The fine comes as a result of Microsoft violating an anti-trust settlement it made with the E.U. in 2009. Opera Software complained that Microsoft was unfairly gaining browser market share by tying Internet Explorer too tightly to Windows. Microsoft agreed to show European users of Windows a "browser ballot" that showed download links to various browsers, including Chrome, Firefox, and Opera.
Microsoft initially complied. But then, Windows 7 Service Pack 1 (SP1) didn't display the browser ballot, and for 14 months, between May 2011 and July 2012, users weren't shown it. An estimated 15.3 million people didn't ballot as they should have, estimates Joaquin Almunia, the European Commission's top antitrust regulator.
In July, 2012, Microsoft admitted that it had made a mistake and fixed it, but said the mistake was due to a "technical error" by an engineering team. Negotiations have been going on between Microsoft and the E.U. since then about a fine.
Microsoft had this to say about agreeing to pay the fine:
"We take full responsibility for the technical error that caused this problem and have apologized for it. We provided the Commission with a complete and candid assessment of the situation, and we have taken steps to strengthen our software development and other processes to help avoid this mistake -- or anything similar -- in the future."

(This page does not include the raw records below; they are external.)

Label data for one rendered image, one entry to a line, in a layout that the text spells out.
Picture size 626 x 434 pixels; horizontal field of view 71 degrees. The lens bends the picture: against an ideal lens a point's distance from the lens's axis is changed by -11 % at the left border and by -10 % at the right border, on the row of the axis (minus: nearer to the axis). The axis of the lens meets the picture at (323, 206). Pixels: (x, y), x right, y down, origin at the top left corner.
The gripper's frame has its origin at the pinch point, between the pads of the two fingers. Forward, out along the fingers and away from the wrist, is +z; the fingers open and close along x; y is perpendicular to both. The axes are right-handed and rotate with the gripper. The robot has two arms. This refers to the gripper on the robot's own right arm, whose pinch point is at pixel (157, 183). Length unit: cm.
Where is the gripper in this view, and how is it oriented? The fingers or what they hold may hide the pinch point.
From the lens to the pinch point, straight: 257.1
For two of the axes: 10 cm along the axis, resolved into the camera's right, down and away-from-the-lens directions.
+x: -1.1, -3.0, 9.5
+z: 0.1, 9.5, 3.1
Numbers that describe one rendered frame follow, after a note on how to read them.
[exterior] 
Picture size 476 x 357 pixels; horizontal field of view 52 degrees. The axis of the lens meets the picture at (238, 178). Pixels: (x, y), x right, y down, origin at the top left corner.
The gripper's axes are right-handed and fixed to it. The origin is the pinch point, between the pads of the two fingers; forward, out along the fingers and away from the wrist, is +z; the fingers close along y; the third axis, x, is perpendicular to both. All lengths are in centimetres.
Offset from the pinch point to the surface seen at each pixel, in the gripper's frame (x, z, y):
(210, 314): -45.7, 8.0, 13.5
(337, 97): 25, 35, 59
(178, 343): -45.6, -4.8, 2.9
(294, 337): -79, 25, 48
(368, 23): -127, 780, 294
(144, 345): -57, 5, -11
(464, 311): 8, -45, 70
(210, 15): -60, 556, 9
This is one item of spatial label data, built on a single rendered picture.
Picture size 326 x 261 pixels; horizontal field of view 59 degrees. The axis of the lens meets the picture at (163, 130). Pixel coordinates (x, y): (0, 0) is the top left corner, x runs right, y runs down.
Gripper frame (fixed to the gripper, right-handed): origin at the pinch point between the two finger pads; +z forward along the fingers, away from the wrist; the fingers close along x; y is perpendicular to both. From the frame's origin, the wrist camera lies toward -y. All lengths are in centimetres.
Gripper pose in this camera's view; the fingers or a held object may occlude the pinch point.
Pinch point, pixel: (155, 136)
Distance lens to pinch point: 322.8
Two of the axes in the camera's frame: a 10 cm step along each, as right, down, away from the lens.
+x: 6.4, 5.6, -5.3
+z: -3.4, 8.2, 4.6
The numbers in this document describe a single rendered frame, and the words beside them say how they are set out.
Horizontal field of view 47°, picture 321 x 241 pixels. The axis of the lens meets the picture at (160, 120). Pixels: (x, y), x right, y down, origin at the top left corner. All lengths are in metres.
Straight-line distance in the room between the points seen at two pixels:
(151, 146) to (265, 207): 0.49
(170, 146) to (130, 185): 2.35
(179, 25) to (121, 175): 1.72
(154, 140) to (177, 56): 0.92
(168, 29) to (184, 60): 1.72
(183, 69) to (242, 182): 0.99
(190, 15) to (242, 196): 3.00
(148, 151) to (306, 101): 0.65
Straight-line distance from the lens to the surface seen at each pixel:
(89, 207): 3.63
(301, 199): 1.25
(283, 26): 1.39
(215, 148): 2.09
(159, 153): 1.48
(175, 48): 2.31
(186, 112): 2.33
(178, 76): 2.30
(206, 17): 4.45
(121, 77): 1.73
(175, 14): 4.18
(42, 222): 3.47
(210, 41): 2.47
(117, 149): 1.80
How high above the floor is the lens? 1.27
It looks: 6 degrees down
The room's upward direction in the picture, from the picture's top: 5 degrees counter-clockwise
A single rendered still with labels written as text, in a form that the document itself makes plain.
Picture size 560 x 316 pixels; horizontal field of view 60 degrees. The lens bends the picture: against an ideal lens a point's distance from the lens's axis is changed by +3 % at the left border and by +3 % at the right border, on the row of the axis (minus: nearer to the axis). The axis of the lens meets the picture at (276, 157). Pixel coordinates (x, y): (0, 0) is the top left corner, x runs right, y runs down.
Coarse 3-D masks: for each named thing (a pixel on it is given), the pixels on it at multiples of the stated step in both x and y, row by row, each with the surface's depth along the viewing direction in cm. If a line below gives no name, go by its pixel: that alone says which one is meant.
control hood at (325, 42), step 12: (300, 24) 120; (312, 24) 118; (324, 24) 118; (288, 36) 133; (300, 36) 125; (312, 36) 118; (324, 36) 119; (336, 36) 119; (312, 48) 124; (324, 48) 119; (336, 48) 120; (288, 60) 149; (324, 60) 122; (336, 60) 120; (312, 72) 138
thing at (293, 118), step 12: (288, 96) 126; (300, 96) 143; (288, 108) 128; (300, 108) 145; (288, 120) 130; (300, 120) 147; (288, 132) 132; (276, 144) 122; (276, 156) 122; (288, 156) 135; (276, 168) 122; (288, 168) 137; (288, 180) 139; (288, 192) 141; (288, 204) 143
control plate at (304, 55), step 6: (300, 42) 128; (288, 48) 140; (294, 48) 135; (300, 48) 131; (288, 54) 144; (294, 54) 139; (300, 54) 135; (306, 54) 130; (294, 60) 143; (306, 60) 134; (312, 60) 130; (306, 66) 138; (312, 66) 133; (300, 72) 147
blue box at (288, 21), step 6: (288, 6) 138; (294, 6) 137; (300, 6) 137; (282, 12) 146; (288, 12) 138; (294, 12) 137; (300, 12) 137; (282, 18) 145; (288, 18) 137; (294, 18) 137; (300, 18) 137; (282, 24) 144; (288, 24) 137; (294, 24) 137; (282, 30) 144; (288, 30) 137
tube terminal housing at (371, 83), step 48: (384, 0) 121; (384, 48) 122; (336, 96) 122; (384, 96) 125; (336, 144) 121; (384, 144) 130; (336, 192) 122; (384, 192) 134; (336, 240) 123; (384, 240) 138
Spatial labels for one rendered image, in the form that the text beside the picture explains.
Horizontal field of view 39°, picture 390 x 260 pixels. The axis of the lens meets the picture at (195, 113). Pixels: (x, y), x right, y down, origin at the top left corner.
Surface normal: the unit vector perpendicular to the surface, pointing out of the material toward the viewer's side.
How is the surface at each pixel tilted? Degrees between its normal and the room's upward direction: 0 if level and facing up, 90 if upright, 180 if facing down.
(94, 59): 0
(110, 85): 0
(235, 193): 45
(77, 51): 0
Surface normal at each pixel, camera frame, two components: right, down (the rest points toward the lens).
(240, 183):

What does any of this have to do with Google? Plenty. The New York Times notes that this is the first time that the E.U. has fined a company for violating the terms of an anti-trust agreement. The paper reports:
It could signal their determination to enforce deals in other cases, including one involving Google, where such an agreement is under discussion.
The Times adds that Microsoft may even have agreed to pay the fine as a way to curry favor with the E.U., because the company has been asking the E.U. to take action against Google for what it considers anti-competitive search practices:
Although Microsoft has appealed many of its past punishments, it may be reluctant to do so this time, preferring to focus on its rivalry with Google. Microsoft is among the companies that have complained about Google's business practices to Mr. Almunia.
Google has been under investigation by the E.U. for anti-trust practices since November of 2010. What's at stake is much, much larger than 14 months of browser choice. The investigation focuses on whether Google uses its Internet search results to give its own service an illegal, unfair advantage over competitors. That's at the core of Google's business, not a side issue like browser choice is to Microsoft.
The financial implications can be staggering. The Times reports that Google could be fined "as much as 10 percent of Google's annual global sales, which came to about $50 billion last year." That's $5 billion --- and it's unclear whether that would be a one-time penalty, or whether there might additional penalties for more than one year. In addition, the E.U. would want Google to change the way it ranks search results, to ensure that Google's own services aren't given unfair advantage over competitors.
Google and the E.U. are currently in talks about a potential fine and settlement. But the Times notes that the hard line the E.U. took against Microsoft doesn't bode well for Google:
A final agreement may not come until later this year, suggesting that the strategy of seeking quick results in antitrust technology cases through settlements instead of lengthy legal battles could be coming undone.
So yes, a $731 million fine and resulting bad publicity is never a good thing. But in this instance, Microsoft may have lost the battle as a way to hope to win the war.